Este tipo de argumentaciones suele minusvalorarse por los medios internacionales, y sobre todo europeos, por considerar que se realizan, como así es, para el consumo interno norteamericano y que forman parte de esa manera de ser, «algo simple», de los estadounidenses, que necesitan de ese tipo de justificaciones al carecer de la historia y la capacidad de análisis de la «vieja Europa». Por ello, no suele entrarse a debatir este tipo de cosas cuando provienen de George W. Bush y, aunque a cualquier persona mínimamente culta le repugne esta utilización maniquea de lo religioso, se tienda a considerarlo algo normal. Choca claramente esta actitud comprensiva con la dureza con la que, desde Europa, se critican todo tipo de «fundamentalismos» cuando provienen de países árabes, o la simpleza con que se juzgan en clave étnica, tribal o religiosa muchos de los conflictos del Tercer Mundo. ¿Por qué no entrar en ese debate y negar de una vez por todas esta obscena justificación religiosa de la guerra y de los intereses imperialistas de los Estados Unidos?

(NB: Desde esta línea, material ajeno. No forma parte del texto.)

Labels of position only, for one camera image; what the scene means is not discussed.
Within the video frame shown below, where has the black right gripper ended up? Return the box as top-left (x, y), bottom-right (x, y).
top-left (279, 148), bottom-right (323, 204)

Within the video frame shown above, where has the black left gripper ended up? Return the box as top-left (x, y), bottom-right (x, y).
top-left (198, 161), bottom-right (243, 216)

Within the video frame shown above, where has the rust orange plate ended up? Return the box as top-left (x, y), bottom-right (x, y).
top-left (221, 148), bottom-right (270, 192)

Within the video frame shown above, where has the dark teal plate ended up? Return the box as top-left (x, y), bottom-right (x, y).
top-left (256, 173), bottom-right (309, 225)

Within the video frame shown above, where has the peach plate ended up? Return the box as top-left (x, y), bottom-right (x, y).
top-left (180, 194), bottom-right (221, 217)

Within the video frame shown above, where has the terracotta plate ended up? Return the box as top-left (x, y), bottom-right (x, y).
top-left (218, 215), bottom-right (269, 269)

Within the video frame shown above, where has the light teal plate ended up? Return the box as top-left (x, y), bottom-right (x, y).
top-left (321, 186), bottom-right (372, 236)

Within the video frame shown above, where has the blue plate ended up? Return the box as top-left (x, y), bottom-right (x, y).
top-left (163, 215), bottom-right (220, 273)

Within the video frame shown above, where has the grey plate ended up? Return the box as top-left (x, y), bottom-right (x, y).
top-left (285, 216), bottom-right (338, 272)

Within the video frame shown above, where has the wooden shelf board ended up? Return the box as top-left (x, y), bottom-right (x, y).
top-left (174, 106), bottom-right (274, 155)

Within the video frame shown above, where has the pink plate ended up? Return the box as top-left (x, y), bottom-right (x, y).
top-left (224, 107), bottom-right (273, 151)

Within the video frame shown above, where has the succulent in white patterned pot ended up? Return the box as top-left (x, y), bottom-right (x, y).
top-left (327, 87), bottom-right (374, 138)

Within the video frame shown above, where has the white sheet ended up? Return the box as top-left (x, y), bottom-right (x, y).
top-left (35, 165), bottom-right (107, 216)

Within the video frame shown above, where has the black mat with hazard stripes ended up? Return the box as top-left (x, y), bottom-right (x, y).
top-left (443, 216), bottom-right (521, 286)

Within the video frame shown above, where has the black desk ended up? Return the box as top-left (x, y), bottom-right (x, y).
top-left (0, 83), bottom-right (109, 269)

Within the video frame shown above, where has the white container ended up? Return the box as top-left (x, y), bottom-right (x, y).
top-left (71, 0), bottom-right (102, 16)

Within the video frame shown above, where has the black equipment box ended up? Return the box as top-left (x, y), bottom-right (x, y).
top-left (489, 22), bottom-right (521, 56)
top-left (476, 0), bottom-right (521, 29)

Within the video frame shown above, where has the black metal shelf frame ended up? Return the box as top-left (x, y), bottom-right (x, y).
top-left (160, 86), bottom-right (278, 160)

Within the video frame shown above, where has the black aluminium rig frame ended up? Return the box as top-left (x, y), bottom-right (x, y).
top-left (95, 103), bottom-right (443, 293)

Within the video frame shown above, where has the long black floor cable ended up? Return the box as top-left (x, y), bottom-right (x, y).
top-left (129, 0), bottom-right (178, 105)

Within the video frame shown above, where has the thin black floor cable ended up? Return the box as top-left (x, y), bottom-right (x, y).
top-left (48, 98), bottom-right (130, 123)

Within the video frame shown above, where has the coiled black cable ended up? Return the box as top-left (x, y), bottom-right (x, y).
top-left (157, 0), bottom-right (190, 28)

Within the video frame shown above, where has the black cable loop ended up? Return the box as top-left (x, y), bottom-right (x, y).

Desde mediados del siglo XIX- con la puesta en marcha, primero por el periodista John L. O´Sullivan y posteriormente por el Presidente Monroe, que la adoptó como clave de su política, de la doctrina del «Destino manifiesto»-, los Estados Unidos consideraron que no sólo tenían el derecho de expandirse por el continente sino que tenían la obligación de hacerlo, puesto que esa era la «voluntad de Dios». Mexicanos y otros pueblos del continente americano pronto verían los frutos de esa doctrina: Nuevo México, California… pronto pasaron, con el Presidente Polk, a manos estadounidenses. La lectura que los estadounidenses hicieron de su participación en las dos guerras mundiales contribuyó a afianzar esa autopercepción de «nación elegida», que debe velar por los valores del capitalismo y la cultura occidental cristiana en el mundo. Su papel en la posterior «cruzada contra el comunismo y el socialismo soviético», que ya Ronald Reagan llamó «Imperio del mal», y la implosión de la Unión Soviética afianzaron aún más esta visión del destino manifiesto y hasta Bill Clinton llegó a decir que los Estados Unidos eran la «única nación indispensable».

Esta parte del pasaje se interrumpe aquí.